#### What you should do
Stopping right after the line with "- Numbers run", please reproduce the material below exactly from its first line.

============================================================

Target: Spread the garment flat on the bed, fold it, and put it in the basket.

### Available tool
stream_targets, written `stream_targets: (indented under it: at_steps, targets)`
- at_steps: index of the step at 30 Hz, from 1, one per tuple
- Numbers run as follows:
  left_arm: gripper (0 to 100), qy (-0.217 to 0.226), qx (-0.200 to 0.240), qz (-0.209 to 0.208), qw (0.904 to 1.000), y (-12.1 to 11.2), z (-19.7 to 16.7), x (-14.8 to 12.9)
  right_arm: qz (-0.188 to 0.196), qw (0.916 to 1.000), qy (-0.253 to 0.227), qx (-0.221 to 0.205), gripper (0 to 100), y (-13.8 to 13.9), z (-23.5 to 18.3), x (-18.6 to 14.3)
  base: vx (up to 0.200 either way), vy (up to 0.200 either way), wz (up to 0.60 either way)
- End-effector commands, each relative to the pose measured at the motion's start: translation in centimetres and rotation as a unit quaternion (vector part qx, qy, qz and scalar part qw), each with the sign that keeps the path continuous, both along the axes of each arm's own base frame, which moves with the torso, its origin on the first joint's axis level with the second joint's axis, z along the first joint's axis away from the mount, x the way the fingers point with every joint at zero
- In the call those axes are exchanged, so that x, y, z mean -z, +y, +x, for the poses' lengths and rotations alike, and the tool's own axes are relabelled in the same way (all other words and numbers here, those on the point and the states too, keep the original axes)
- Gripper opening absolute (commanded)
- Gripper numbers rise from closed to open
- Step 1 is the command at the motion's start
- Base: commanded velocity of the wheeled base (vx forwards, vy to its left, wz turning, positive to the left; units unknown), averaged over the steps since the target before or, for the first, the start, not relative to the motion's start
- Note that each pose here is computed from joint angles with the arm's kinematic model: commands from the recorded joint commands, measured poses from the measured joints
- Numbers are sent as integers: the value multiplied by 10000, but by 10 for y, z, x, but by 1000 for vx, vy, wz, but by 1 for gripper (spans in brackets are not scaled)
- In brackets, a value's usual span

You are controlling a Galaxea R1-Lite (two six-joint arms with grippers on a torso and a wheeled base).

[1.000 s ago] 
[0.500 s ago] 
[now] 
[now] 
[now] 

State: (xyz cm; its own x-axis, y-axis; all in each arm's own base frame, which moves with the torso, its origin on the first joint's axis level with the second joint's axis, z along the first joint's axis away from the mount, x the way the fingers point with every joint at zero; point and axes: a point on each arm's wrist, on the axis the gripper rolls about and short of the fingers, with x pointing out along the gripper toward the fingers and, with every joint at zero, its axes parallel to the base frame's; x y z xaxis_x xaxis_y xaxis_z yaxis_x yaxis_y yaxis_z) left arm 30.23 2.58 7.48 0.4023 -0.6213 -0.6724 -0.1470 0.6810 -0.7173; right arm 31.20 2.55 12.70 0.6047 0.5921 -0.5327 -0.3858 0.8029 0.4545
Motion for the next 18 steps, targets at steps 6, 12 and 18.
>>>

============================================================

#### Written response
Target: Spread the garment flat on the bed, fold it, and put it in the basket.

### Available tool
stream_targets, written `stream_targets: (indented under it: at_steps, targets)`
- at_steps: index of the step at 30 Hz, from 1, one per tuple
- Numbers run as follows:

The answer is complete, and the exercise is done.